(Stored records)

+---+

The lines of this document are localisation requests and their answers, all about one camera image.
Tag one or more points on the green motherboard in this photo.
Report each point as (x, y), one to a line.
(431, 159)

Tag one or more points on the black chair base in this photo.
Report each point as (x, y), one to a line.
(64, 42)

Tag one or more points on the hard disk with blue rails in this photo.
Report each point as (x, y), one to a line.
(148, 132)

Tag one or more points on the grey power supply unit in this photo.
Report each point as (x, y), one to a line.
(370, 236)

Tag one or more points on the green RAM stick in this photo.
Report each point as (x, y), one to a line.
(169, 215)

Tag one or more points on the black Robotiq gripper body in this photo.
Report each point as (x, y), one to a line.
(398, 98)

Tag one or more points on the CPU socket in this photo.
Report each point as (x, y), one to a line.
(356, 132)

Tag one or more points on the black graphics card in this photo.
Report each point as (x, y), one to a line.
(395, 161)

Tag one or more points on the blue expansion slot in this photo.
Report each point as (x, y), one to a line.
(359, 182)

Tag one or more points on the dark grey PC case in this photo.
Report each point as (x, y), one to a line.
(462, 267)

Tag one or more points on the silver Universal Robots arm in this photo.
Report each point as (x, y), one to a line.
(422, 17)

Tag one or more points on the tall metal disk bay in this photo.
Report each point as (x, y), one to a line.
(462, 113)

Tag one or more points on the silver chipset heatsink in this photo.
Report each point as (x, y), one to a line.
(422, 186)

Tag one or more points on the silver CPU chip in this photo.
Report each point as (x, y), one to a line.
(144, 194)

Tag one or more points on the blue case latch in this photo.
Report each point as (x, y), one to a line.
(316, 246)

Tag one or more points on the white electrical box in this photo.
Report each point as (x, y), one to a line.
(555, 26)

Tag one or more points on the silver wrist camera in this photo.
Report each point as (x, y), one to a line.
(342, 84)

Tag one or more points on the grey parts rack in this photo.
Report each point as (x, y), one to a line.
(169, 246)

+---+

Take the entries and copy them out exactly.

The lines of this document are localisation requests and their answers, all about one camera image.
Tag one or more points on the green motherboard in this photo.
Report each point as (x, y), one to a line.
(431, 159)

Tag one or more points on the black chair base in this photo.
Report each point as (x, y), one to a line.
(64, 42)

Tag one or more points on the hard disk with blue rails in this photo.
Report each point as (x, y), one to a line.
(148, 132)

Tag one or more points on the grey power supply unit in this photo.
Report each point as (x, y), one to a line.
(370, 236)

Tag one or more points on the green RAM stick in this photo.
Report each point as (x, y), one to a line.
(169, 215)

Tag one or more points on the black Robotiq gripper body in this photo.
Report each point as (x, y), one to a line.
(398, 98)

Tag one or more points on the CPU socket in this photo.
Report each point as (x, y), one to a line.
(356, 132)

Tag one or more points on the black graphics card in this photo.
Report each point as (x, y), one to a line.
(395, 161)

Tag one or more points on the blue expansion slot in this photo.
Report each point as (x, y), one to a line.
(359, 182)

Tag one or more points on the dark grey PC case in this photo.
Report each point as (x, y), one to a line.
(462, 267)

Tag one or more points on the silver Universal Robots arm in this photo.
Report each point as (x, y), one to a line.
(422, 17)

Tag one or more points on the tall metal disk bay in this photo.
Report each point as (x, y), one to a line.
(462, 113)

Tag one or more points on the silver chipset heatsink in this photo.
Report each point as (x, y), one to a line.
(422, 186)

Tag one or more points on the silver CPU chip in this photo.
Report each point as (x, y), one to a line.
(144, 194)

Tag one or more points on the blue case latch in this photo.
Report each point as (x, y), one to a line.
(316, 246)

Tag one or more points on the white electrical box in this photo.
Report each point as (x, y), one to a line.
(555, 26)

Tag one or more points on the silver wrist camera in this photo.
Report each point as (x, y), one to a line.
(342, 84)

Tag one or more points on the grey parts rack in this photo.
Report each point as (x, y), one to a line.
(169, 246)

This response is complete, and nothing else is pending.